He had fought and conquered the evil spirits of greed, corruption, and private extortion, but he had not killed them. The hatred of the evil-doer pursued him across the seas and roused up all the old jealousies at home. On his first and second returns he had been hailed, first as a man of the most brilliant promise and then as a man who had splendidly fulfilled that promise. But now, in the country which he had enriched by the addition of a whole empire no charge was so base that it was not believed against him. He had put down the oppressor, the extortioner, and the money-grubber, and he came back to his native land to be arraigned before a committee of the House of Commons as all these and something of a criminal to boot!
But with this third home-coming of his, his story as an Empire-Maker ends. It is well to know that he came triumphantly out of all the toils that his jealous and unworthy enemies had laid for him, and in this he was happier than his great rival Dupleix, who sank through all the gradations of poverty and misery into a nameless grave. But still the work of his foes and that of the terrible Indian climate had not been without effect. Crippled both in mind and body, he at last sought refuge in opium from the tortures of the diseases which he had contracted in the service of his country.
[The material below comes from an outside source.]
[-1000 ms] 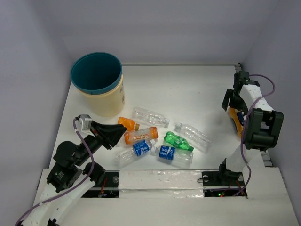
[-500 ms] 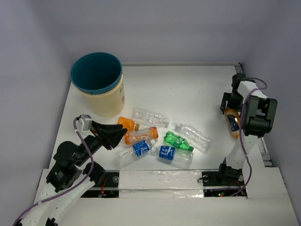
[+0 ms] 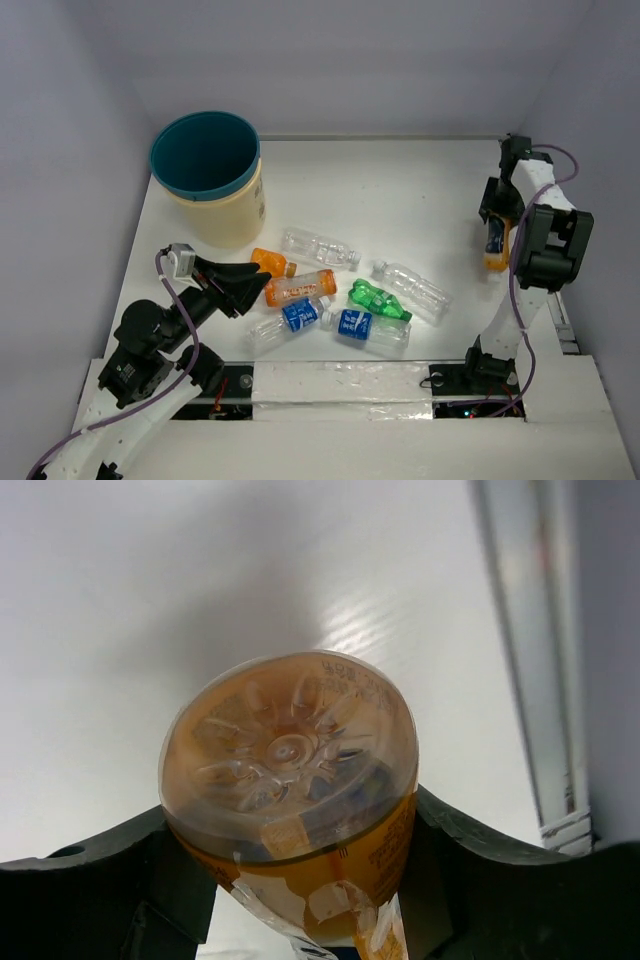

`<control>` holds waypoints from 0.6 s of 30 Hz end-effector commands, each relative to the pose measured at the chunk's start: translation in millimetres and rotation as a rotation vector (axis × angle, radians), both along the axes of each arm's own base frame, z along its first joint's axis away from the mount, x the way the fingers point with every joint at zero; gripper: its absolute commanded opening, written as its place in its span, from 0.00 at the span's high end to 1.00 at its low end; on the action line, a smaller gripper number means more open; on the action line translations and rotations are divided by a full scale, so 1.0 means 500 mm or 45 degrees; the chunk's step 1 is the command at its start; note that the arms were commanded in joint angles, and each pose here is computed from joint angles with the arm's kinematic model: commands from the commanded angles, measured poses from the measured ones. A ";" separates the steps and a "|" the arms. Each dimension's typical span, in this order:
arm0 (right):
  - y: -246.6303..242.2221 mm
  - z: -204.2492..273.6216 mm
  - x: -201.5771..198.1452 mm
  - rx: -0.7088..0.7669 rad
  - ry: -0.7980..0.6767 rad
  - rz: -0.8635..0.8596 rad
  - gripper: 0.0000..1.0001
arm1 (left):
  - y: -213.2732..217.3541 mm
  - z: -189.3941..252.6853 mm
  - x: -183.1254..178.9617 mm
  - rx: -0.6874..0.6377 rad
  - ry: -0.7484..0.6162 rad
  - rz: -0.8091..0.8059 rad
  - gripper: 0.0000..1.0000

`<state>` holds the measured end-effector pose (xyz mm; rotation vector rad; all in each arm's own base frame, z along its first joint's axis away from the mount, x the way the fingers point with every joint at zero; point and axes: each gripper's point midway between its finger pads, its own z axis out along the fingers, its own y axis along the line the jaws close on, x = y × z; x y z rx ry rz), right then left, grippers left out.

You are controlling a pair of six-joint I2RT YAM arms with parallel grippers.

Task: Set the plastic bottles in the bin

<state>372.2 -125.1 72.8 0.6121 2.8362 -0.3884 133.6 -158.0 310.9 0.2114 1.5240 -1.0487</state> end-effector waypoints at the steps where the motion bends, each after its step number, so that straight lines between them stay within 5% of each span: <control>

Time after time his genius blazed out again through the glooms that were settling over his later days, and so great was the faith of the Government in him that he was actually asked to go and do for North America what he had done for India.
If the broken invalid of those days had been the same man as the defender of Arcot and the victor of Plassey, the history of the Anglo-Saxon race might well have been changed, for Robert Clive would not only have been strong to crush the rebels, but also just and generous to procure them afterwards those equal rights of citizenship the denial of which split Anglo-Saxondom in two.
Of this, at least, we may be fairly certain: there would have been no Bunker’s Hill and no Brandywine River save as geographical expressions, and there would have been neither a Saratoga nor a Yorktown save as towns and nothing more.
But this was not to be. Clive’s genius had given forth its last flash and the eclipse had come. On November 22, 1774, some ten weeks after the assembly of the Revolutionary Congress at Philadelphia, Robert, Lord Clive, Baron of Plassey, and Conqueror of the domains of the great Tamerlane, for the third time put a pistol to his head—and this time it went off.
It was, as Macaulay says, an awful close to such a career, and yet, after all, granted even everything that his worst enemies said against him, Robert Clive had well and worthily earned a place in the front rank of Britain’s Empire-Makers.
On Sir Thomas Wren’s tomb in St. Paul’s stands the Latin legend which translated reads: “If you seek his monument look around you!” If a man could be endowed with an infinite range of vision he might be placed on the highest pinnacle of the Himalayas, and as he looked east and west and south the same might be said to him as the epitaph of Robert Clive; for all that he could see from the Arabian Gulf to the Bay of Bengal, and from the Himalayan slopes to the coral reefs of Cape Comorin, would be the monument of his eternal fame—and is there man born of woman who could desire a worthier?